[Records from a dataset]
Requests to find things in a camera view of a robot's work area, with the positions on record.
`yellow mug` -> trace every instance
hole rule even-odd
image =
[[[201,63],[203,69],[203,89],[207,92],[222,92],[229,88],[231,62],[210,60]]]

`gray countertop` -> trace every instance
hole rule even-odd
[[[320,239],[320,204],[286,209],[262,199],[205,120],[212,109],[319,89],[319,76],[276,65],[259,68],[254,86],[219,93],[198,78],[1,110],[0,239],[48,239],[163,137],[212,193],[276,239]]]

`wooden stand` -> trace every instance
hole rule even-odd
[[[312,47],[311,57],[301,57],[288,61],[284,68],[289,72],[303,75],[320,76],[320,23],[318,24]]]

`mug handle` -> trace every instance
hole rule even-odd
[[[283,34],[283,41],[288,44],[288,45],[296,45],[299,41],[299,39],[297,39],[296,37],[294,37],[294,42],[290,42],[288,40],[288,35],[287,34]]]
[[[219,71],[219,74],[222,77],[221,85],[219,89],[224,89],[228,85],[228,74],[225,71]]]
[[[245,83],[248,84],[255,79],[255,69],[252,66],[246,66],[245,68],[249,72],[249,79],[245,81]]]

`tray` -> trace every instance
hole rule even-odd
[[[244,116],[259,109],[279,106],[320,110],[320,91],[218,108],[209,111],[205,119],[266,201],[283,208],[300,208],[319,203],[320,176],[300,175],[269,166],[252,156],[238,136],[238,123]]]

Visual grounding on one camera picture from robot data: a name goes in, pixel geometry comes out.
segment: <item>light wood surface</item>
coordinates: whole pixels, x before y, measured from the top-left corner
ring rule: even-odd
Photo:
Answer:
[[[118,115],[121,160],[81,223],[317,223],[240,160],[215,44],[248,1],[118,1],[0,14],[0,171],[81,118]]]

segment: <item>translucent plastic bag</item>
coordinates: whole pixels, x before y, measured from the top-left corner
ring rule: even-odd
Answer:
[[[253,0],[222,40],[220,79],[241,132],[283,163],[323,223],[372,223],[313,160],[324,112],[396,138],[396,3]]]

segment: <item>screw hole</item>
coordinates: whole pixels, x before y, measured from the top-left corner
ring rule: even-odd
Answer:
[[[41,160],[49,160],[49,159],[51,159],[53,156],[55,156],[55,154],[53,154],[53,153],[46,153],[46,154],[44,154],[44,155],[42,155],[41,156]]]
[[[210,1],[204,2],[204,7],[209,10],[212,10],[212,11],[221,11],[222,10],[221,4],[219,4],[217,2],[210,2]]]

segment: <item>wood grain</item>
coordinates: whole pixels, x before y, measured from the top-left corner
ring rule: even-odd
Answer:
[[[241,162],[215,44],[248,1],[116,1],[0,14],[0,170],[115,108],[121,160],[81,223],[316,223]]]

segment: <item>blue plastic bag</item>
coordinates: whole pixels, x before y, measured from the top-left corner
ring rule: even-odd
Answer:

> [Work task]
All lines in the preceding records that hold the word "trace" need to be copied.

> [Exercise solution]
`yellow mug` -> trace every instance
`gray countertop` -> trace every instance
`wooden stand` -> trace every instance
`mug handle` -> trace every instance
`tray` -> trace every instance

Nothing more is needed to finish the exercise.